2. Solving Self-Pollution Loops

Because Swift constantly polls the pasteboard to capture external copy events, writing an item back to the clipboard would ordinarily trigger our own monitor, creating an infinite duplicate loop. We solved this elegantly by synchronizing the pasteboard’s native changeCount immediately after a native write. When the background timer ticks half a second later, it sees the count matches our own action and safely returns.

3. AppKit Computed Property Caching

We wanted the tray icon next to the system clock to tint dynamically: a vibrant green dot when active, and a red dot when sync was paused. In AppKit, setting button.contentTintColor on a computed button.image property was silently ignored by Cocoa, keeping the icon solid black in both light and dark modes. We resolved this by instantiating the NSImage and explicitly marking it as a template (image.isTemplate = trueprior to button assignment. This forced the button’s internal drawing engine to register it correctly as a template, enabling beautiful automatic inversion (white in dark mode, black in light mode) and full color-tint support.

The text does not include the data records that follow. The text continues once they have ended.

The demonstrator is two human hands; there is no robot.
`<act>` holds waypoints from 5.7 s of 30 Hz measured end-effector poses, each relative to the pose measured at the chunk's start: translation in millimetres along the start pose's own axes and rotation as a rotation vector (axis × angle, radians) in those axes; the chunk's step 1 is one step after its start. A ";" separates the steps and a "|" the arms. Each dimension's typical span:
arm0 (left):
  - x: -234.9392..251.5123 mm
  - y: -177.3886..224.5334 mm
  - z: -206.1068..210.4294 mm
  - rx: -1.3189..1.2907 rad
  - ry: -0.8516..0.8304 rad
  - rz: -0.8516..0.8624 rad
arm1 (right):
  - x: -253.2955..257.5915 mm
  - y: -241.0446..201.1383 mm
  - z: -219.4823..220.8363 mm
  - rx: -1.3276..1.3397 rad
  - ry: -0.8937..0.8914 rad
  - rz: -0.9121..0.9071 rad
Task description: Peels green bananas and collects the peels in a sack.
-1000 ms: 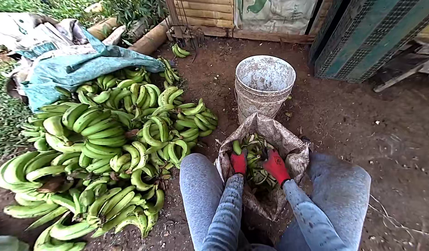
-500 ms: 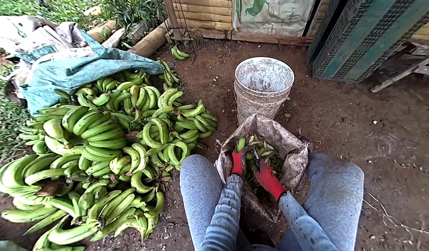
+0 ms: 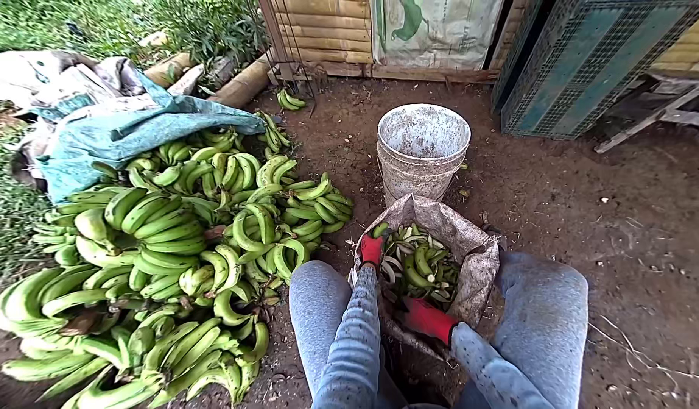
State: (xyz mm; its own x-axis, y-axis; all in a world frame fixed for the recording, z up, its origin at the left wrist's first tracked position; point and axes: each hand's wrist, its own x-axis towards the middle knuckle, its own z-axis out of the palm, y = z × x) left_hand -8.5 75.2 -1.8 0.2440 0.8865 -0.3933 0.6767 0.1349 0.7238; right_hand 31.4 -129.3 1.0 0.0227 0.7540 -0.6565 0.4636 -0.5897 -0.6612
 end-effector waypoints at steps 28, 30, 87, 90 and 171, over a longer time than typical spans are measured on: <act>-69.3 41.0 -36.3 -0.875 -0.164 0.269 | -29.8 -27.4 -96.9 0.017 0.682 -0.527; -69.0 39.7 -39.9 -0.940 -0.300 0.274 | -27.6 -31.2 -90.2 -0.075 0.634 -0.496; -71.6 36.9 -37.2 -1.366 -0.560 0.085 | -23.0 -18.4 -102.6 -0.218 0.657 -0.645; -83.0 34.9 -28.6 -1.124 -0.374 0.197 | -13.7 -27.0 -98.5 -0.251 0.729 -0.502; -87.0 19.3 -30.9 -0.875 -0.261 0.244 | -26.3 -25.5 -122.3 0.094 0.839 -0.349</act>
State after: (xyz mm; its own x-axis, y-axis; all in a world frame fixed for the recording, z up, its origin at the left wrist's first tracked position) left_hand -38.1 14.4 63.9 0.5292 0.8214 -0.2128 -0.1492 0.3370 0.9296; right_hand 127.3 -98.6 79.5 0.5482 0.8353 0.0417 0.4919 -0.2817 -0.8238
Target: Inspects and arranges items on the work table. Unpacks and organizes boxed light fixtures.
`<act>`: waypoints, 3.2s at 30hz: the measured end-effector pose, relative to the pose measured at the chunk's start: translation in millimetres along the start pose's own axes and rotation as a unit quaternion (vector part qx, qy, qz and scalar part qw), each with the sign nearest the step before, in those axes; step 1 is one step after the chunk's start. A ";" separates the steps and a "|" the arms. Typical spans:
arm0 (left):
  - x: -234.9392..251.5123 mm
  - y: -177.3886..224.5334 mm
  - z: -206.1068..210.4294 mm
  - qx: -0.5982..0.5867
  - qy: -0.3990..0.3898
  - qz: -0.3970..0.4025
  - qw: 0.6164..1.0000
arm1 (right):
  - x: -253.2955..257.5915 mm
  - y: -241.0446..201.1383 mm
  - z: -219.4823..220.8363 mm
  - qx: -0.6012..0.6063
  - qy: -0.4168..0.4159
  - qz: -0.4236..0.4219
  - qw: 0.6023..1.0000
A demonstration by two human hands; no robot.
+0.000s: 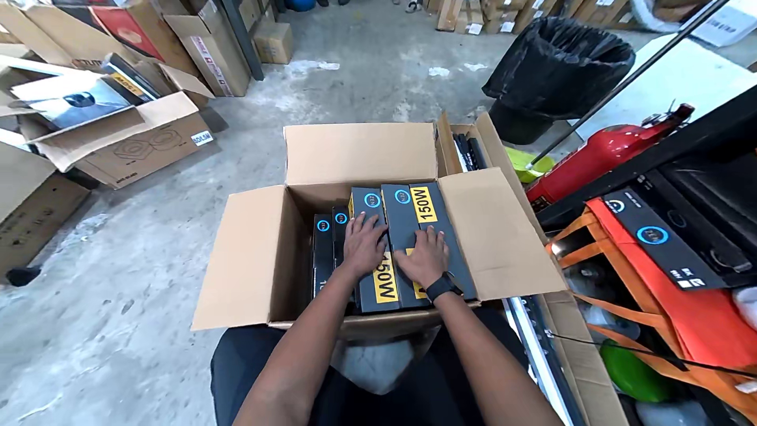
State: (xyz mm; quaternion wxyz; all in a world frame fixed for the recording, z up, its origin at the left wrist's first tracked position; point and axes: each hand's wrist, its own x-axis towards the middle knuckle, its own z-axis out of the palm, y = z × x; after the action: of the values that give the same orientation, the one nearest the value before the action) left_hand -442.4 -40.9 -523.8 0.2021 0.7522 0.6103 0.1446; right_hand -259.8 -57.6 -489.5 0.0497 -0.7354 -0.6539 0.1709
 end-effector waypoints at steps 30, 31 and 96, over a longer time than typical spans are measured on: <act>11.4 19.5 -5.7 -0.071 0.063 -0.126 0.987 | 4.8 55.3 18.4 0.095 0.064 -0.129 0.985; 9.6 16.3 -4.4 -0.078 0.066 -0.119 0.988 | 5.1 54.4 18.2 0.097 0.062 -0.129 0.985; -0.5 1.0 -3.0 -0.038 0.057 -0.054 0.996 | -2.2 32.9 15.4 0.114 0.107 -0.084 0.984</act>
State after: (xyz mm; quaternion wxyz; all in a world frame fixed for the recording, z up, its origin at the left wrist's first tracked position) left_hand -443.1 -41.2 -520.7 0.2027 0.7007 0.6545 0.1990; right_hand -233.8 -66.7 -513.3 0.2169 -0.6811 -0.6808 0.1600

The Co-Creation Journey: Designing with Antigravity

Pair-programming with an agentic coder like Antigravity felt like working with a seasoned Senior Systems Architect.

When macOS WebKit squashed our nested flex layouts, Antigravity diagnosed a well-known Safari flexbox rendering bug. It quickly restructured our stylesheet, applying robust height: 100%; and min-height: 0; bounds on parent wrappers, and height: auto; on scrollable containers.

When the popover window closed, reloading the web view and resetting our configurations, Antigravity suggested moving the canonical synchronization power state (isSyncActive) into the native Swift background process, establishing a singular native source of truth.

Finally, we automated our local compilation, bundling, applications symlinking, and UDZO-compressed .dmg installer generation into a single automated pipeline: ./build.sh.

Wrapping Up: The Future is Agentic

Co-creating Pasteboard has redefined my view of software development. By delegating boilerplate, packaging, and compiler diagnostics to an agentic AI partner like Antigravity, I spent my time focusing on high-level architecture, user experience design, and edge-case testing.

If you are a developer looking to build local-first native utilities, I highly recommend exploring the power of agentic pair-programming. Software creation is no longer about writing syntax—it is about articulating vision and guiding intelligent systems to execute it flawlessly.